Iron is known to everyone as the mineral that helps deliver oxygen throughout the body. Iron deficiency can cause anaemia, a condition resulting in a low count of red blood cells, or haemoglobin. Aside from anaemia, iron deficiency is known to weaken the immune system and make us prone to infections. In fact, having frequent infections is one of the signs of iron deficiency.
There are two types of iron: heme iron, from animal sources, and non-heme (plant-based) iron. Non-heme iron is inactive form of iron that our bodies need to convert to heme iron to become available. Heme iron is easily absorbed, because an animal body has already done the work for us. However, consuming non-heme iron gives your body control over how much iron it needs to convert and absorb. To avoid the harmful effects of too much iron, I always suggest to load up on non-heme iron instead.
Sources of non-heme iron are:
- Breakfast cereals (fortified with Iron)
- Beans (white, black, red kidney, chickpeas)
- Cashew nuts
- Green peas
- Bread and pasta
- Pistachio nuts
- Parsley (dried)
Magnesium is an essential mineral that takes part in many biochemical processes in the body. Magnesium deficiency is linked to many disorders, such as uncontrollable blood glucose and diabetes, Alzheimer’s disease and, of course, inflammation. Frequent infections can also signal that your magnesium stores are depleted. But luckily, magnesium can be found in many yummy foods. Here’s the list:
- Whole wheat products
- Cashew nuts
- Dark chocolate
- Black beans
- Pumpkin seeds
- Sesame seeds
Apart from being another powerful antioxidant with anti-inflammatory properties, Zinc plays a more direct role in the immune system because it is critical for development and function of the immune cells. In fact, it is so crucial for normal immune function that studies have found a link between Zinc deficiency and premature deaths, mostly from infections. Fortunately, Zinc can also be easily obtained from the following foods:
- Brazil nuts (dangerous in large amounts!)
- Pacan nuts
- Ginger root
- Split peas
- Whole wheat grain
- Hemp seeds
Probiotics and Prebiotics
Though seemingly the same, prebiotics and probiotics are two different things. Probiotics are live microorganisms that support the gut health, and we all know that immune system starts in the gut, right? Prebiotics, on the other hand, are compounds, consisting mostly of fermentable carbohydrates, that provide favourable environment for the good bacteria to grow. These two types of nutrients are essential if you want to be healthy.
Known sources of probiotics include: yogurt (plant-based, too!), sauerkraut, pickles, miso and tempeh.
Known sources of prebiotics: garlic powder, steel-cut oats, quinoa, bananas, beans and apples.
Maximising Nutritional Profile
I have emphasised so many times that when choosing your produce, you should always opt for seasonal and local if it’s available, because the foods that are out of season and/or have travelled a long distance to get to your supermarket shelf are most likely to be depleted of many nutrients by the time they reach your table.

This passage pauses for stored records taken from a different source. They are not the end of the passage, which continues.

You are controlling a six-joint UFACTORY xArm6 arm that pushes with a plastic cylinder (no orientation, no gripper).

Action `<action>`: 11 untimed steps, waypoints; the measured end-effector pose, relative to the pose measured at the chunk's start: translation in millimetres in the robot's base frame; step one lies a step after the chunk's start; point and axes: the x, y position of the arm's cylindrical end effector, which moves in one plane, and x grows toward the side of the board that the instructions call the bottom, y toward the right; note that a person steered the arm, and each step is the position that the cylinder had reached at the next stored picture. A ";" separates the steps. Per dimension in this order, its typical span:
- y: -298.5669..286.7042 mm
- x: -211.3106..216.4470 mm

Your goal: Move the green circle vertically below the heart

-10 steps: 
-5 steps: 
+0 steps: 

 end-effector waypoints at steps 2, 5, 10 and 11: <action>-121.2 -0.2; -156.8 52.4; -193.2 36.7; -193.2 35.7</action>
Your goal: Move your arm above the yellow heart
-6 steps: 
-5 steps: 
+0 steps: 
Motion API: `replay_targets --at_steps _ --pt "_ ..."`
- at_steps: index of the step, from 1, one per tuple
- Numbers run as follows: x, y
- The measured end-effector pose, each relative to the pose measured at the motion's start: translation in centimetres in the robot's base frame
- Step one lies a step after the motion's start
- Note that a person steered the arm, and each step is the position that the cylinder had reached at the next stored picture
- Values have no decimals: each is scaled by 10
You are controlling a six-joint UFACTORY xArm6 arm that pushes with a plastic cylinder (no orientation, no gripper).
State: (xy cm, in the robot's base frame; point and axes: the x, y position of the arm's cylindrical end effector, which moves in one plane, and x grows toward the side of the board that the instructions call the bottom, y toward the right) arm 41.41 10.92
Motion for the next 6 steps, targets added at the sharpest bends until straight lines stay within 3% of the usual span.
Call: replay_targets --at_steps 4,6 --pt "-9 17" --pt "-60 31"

However, we now live in the times of crisis. The shelves of supermarkets have gone empty; the supply chain could be suffering and as a result, we have only one option: to buy what is available.
This is where frozen produce could come in handy. Did you know that there is no nutritional disadvantage to frozen fruits and vegetables? In fact, they could be more nutritious because they weren’t lying around in storage rooms or on the shelves for days. Frozen can be a perfect option for such times when fresh fruit and veg are hard to come by.
But hopefully we will be out of this crisis soon and able to go back to our normal grocery shopping routines, not to mention lifestyles!